Poster
in
Workshop: Scaling Up Intervention Models
TrialCalibre: A Fully Automated Causal Engine for RCT Benchmarking and Observational Trial Calibration
Amir Habibdoust Lafmajani · Xing Song
Real-world evidence (RWE) studies that emulate target trials increasingly inform regulatory and clinical decisions, yet residual, hard-to-quantify biases still limit their credibility.
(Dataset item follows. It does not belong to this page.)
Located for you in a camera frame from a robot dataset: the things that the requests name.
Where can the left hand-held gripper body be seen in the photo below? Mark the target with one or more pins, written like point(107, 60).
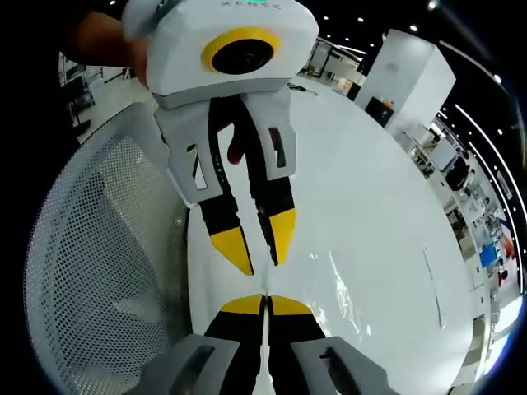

The recently proposed BenchExCal framework addresses this challenge via a two-stage Benchmark, Expand, Calibrate process, which first compares an observational emulation against an existing randomized controlled trial (RCT), then uses observed divergence to calibrate a second emulation for a new indication causal effect estimation. While methodologically powerful, BenchExCal is resource-intensive and difficult to scale.We introduce TrialCalibre, a conceptualized multi-agent system designed to automate and scale the BenchExCal workflow. Our framework features specialized agents—such as the Orchestrator, Protocol Design, Data Synthesis, Clinical Validation, and Quantitative Calibration Agents—that coordinate the the overall process. TrialCalibre incorporates agent learning (e.g., RLHF) and knowledge blackboards to support adaptive, auditable, and transparent causal effect estimation.